Time moves slowly in Thyroidland. There are diets to be followed, shots to suffer through, scans to hold still for and most importantly...news to wait to hear. Although I've been through steps 1 and 2 of the game, I still have many more to take before the castle at the end is in sight. Because you see, it's all about timing.  You can't have the scan without starving any possible thyroid cancer cells of iodine.  And then there's the shots which have to be given 2 days in a row.  And then there's bloodwork that needs to be drawn on certain days.  The radioactive pill to swallow.  And of course, the big enchilada...the scan. All timed out just so. Each a carefully planned square on the Thyroidland game board.  If you are lucky, you get to the end where a tasty iodine rich meal awaits you along with a phone call from your endocrinologist or oncologist telling you that it's all clear and you can get out of the waiting place and advance to the castle. 

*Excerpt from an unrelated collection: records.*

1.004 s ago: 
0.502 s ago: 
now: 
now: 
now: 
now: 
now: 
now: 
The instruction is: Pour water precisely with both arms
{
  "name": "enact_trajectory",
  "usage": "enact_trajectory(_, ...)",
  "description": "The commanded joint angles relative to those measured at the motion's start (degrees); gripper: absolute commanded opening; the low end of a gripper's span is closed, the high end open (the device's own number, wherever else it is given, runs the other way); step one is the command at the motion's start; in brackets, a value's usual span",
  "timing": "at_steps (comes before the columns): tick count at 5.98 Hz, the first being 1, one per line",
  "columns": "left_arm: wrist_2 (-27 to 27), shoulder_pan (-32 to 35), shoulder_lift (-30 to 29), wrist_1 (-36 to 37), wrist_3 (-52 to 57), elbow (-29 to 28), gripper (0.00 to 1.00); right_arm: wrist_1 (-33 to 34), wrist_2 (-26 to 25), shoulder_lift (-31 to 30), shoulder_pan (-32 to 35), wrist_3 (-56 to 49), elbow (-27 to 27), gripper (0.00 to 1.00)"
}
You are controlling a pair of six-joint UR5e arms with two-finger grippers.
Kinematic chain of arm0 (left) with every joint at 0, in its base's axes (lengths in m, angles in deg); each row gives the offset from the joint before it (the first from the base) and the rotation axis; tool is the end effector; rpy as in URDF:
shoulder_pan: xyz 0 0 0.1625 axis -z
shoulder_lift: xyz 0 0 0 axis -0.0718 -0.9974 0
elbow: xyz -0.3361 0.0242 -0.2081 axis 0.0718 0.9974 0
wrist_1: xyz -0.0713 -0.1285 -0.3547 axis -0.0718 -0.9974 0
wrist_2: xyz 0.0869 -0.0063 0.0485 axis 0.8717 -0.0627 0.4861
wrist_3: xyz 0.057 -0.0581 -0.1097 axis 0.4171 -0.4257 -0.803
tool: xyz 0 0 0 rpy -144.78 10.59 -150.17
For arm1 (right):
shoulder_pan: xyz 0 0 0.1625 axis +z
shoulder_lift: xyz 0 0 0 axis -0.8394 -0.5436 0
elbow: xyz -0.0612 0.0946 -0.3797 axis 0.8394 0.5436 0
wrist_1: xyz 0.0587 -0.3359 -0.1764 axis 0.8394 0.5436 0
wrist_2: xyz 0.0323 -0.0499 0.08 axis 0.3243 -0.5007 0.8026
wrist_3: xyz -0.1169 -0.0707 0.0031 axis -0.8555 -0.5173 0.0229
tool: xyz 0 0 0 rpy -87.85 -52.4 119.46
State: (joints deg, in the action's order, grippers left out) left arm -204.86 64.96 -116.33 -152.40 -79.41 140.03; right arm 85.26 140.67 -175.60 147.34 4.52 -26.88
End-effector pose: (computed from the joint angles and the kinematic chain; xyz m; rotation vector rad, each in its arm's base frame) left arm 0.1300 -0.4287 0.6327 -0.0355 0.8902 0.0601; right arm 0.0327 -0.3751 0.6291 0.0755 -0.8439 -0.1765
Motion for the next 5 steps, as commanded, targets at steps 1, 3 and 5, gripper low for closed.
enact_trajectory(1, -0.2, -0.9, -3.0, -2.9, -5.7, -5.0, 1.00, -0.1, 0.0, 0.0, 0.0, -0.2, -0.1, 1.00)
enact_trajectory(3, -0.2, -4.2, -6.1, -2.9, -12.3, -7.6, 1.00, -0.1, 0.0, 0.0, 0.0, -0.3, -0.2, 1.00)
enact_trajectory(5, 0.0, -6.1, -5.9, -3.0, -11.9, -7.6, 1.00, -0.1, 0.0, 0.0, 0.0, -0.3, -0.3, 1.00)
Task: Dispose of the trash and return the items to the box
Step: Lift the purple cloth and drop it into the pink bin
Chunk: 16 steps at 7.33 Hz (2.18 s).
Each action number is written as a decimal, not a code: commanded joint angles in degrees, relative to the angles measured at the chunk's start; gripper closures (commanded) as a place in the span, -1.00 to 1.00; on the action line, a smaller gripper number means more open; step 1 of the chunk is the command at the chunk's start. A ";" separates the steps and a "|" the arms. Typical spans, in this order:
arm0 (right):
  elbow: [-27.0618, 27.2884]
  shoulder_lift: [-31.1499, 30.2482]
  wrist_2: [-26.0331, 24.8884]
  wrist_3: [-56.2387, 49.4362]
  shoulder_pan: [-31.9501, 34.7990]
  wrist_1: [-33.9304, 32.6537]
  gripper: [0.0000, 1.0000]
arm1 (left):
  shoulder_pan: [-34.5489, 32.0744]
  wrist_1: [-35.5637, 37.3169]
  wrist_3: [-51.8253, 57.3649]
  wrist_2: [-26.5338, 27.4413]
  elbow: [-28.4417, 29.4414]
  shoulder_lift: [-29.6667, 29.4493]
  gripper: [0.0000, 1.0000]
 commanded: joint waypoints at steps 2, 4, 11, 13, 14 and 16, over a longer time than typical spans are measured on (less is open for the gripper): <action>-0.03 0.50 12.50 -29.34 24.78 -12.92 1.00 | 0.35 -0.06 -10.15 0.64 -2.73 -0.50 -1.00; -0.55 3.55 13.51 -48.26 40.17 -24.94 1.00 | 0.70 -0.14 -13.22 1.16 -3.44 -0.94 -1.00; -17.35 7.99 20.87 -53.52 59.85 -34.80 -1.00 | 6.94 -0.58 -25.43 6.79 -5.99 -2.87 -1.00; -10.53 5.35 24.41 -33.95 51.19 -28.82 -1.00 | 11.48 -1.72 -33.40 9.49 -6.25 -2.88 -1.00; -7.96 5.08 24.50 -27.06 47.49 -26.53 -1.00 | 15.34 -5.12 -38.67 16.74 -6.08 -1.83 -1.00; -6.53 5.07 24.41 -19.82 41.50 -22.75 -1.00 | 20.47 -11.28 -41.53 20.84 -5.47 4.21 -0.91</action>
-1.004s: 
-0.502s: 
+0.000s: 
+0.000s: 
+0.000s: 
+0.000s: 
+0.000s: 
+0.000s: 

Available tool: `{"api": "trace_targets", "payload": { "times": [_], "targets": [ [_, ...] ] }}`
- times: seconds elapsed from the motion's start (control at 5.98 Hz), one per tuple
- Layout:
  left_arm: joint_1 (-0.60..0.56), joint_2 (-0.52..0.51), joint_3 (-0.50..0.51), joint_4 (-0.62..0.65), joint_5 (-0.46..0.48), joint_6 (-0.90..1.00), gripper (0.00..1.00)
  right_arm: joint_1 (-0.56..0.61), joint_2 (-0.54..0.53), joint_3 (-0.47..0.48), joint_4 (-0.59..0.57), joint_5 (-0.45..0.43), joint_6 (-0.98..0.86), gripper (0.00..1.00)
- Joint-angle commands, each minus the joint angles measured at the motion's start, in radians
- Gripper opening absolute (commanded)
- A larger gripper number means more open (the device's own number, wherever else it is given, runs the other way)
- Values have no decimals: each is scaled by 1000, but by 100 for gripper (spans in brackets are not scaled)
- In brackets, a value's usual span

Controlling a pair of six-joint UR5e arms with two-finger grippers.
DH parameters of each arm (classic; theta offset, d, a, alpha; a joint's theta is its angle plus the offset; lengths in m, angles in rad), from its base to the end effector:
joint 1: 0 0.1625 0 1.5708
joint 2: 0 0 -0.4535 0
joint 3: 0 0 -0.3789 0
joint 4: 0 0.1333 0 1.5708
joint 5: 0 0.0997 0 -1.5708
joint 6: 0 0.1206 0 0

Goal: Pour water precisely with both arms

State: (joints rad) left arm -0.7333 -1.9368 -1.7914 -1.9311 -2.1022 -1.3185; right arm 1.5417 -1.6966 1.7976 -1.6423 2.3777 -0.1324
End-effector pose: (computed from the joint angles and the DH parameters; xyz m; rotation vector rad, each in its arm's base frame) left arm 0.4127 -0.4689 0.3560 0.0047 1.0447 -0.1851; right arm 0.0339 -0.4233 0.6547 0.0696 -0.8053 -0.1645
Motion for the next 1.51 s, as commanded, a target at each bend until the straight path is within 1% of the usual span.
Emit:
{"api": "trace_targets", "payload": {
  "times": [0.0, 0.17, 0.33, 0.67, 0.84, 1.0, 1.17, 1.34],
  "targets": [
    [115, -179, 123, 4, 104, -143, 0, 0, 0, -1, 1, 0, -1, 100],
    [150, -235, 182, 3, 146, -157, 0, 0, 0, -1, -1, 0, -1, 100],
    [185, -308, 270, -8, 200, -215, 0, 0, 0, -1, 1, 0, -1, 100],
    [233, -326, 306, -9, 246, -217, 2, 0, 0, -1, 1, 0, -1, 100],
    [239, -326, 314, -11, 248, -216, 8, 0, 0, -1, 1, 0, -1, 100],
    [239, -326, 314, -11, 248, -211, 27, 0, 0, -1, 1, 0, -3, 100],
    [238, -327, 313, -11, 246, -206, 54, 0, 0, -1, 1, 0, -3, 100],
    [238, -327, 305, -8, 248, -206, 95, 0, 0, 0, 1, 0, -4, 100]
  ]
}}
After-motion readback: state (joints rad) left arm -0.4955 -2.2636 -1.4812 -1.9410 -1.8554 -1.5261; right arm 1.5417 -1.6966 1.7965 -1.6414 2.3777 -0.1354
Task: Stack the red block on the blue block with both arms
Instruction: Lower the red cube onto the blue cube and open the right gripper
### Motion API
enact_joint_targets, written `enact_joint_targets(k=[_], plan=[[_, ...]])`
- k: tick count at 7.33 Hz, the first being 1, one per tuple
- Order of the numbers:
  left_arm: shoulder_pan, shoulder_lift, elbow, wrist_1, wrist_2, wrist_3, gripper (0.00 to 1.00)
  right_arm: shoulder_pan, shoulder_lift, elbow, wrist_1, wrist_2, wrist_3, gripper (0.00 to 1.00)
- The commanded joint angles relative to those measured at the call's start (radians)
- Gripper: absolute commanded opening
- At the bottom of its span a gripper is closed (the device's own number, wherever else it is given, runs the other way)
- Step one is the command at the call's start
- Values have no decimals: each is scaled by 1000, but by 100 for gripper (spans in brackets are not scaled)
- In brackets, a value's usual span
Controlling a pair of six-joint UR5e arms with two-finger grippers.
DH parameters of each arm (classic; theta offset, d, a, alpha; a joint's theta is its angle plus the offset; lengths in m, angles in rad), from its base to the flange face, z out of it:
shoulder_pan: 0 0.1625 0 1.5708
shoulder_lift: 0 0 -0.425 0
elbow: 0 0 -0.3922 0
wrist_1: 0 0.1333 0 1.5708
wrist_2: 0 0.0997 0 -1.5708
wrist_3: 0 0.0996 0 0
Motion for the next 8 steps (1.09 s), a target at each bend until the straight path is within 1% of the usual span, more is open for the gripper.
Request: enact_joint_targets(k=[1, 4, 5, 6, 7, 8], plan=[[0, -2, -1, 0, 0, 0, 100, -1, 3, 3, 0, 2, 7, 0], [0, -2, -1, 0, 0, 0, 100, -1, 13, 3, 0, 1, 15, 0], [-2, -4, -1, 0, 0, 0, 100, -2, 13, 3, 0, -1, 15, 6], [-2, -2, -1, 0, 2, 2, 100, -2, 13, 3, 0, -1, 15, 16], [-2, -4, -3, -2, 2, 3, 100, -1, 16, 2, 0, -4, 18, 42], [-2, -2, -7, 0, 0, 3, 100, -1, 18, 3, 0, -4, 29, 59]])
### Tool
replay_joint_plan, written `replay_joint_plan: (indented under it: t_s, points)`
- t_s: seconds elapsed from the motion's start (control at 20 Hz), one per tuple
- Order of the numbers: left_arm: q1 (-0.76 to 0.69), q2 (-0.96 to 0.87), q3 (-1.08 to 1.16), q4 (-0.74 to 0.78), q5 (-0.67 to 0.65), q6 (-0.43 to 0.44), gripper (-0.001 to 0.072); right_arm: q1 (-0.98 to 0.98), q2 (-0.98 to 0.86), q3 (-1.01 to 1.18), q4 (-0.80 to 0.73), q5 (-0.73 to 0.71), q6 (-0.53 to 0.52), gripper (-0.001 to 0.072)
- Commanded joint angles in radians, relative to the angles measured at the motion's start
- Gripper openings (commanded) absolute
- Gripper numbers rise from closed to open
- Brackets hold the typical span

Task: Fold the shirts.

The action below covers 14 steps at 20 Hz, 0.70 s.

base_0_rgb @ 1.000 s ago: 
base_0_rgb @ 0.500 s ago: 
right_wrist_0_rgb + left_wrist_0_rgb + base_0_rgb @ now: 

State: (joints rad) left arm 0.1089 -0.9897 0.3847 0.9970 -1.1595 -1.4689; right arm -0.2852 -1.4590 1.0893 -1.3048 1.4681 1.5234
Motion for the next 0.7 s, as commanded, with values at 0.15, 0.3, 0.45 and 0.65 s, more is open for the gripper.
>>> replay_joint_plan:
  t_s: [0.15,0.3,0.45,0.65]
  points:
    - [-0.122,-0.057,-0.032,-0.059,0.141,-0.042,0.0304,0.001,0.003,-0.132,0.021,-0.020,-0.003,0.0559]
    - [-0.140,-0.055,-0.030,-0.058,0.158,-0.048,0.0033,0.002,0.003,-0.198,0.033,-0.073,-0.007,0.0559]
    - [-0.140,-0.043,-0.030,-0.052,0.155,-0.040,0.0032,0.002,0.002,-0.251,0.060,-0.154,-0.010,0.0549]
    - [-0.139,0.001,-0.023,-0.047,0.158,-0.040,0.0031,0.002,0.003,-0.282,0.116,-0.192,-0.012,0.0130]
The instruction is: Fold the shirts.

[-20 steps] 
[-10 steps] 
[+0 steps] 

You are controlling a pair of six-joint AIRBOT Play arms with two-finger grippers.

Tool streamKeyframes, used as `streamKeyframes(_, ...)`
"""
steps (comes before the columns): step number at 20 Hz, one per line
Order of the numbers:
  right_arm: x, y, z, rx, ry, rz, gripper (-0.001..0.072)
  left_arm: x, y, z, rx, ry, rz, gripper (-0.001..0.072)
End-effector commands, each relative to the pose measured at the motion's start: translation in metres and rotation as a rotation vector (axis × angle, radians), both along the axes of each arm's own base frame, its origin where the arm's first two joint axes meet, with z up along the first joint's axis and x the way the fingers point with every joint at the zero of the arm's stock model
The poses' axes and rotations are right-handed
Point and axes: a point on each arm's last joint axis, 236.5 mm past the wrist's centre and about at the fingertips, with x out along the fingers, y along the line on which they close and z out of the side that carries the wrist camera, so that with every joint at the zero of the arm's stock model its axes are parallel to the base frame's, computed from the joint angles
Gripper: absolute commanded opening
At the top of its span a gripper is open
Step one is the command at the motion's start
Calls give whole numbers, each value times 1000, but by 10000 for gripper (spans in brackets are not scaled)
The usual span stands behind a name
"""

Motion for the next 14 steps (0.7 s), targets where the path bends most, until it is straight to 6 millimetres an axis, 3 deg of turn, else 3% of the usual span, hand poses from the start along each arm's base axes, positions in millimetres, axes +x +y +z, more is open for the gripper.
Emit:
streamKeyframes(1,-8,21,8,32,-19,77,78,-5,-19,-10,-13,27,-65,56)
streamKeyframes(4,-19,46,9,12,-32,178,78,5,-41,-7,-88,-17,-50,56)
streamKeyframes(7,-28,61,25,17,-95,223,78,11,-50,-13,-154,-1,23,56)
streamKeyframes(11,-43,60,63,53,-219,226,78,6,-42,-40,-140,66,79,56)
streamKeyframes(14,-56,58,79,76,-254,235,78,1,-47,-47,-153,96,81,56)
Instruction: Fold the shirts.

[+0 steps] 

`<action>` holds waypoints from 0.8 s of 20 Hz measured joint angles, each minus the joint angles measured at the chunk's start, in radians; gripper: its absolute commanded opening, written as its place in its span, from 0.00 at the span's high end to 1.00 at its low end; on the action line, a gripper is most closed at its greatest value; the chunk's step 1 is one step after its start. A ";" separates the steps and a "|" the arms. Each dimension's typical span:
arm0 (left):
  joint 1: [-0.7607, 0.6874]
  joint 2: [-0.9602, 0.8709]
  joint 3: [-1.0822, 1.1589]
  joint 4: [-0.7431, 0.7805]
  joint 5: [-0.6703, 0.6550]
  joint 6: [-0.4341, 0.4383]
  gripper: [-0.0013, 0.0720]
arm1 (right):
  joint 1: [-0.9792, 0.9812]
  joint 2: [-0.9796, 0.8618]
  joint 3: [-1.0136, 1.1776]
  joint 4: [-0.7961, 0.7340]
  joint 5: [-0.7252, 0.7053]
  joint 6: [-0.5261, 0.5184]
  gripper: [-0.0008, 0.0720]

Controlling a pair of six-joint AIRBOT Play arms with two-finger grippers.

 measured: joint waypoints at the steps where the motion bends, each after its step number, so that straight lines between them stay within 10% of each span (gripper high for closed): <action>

The timing of this year's round of the Thyroidland game troubles me.  As I mentioned earlier, there is that saying that "timing is everything" which makes me think that the timing can be an omen.  A good omen quite often, but sometimes a bad omen.  You see this isn't the first October that I have spent playing this game. I very vividly recall my very first round in October 2005, the year that my cancer was diagnosed.  That year my steps in the game started in September and ended in January of 2006 with a round of radioactive iodine therapy or RAI.  This year feels so similar to that one.  At every turn, I told myself "this time it's going to be okay & this is the last step".  Yet I would get that call telling me to draw another card, advance one square...move on to the next step. Rather than a glowing sparkly castle at the end of that game what awaited me at the end was a different sort of glow....the kind that you can only get after swallowing a capsule containing a hefty dose of RAI. There the castle was an isolated room at the hospital where everything is covered in protective plastic to protect it from the patient. Nurses rush in and out because you, the patient are dangerous to them.  The big excitement is when the radiation techs come in and measure you with their equipment to see if you are still dangerous to the public. You sleep, not because you are waiting for the prince to come and give you a sweet wake up kiss.  But because you are so hypothyroid that you can't stay awake. It's a place where you miss your kids, your husband, and your dog. Oh how much better that gumdrop covered palace looked!

I really hope that this year I wind up with the castle rather than the hospital room.  I wish that I could say that there was a winning strategy to the Thyroidland game, but I don't know which cards I will draw.  I try not to believe that timing is everything and I stay hopeful. But really I don't know this turn will play out. I don't if the deck was shuffled or if it will be just like 2005.  I can only hope that I get to keep going in the game until I get to the happy ending.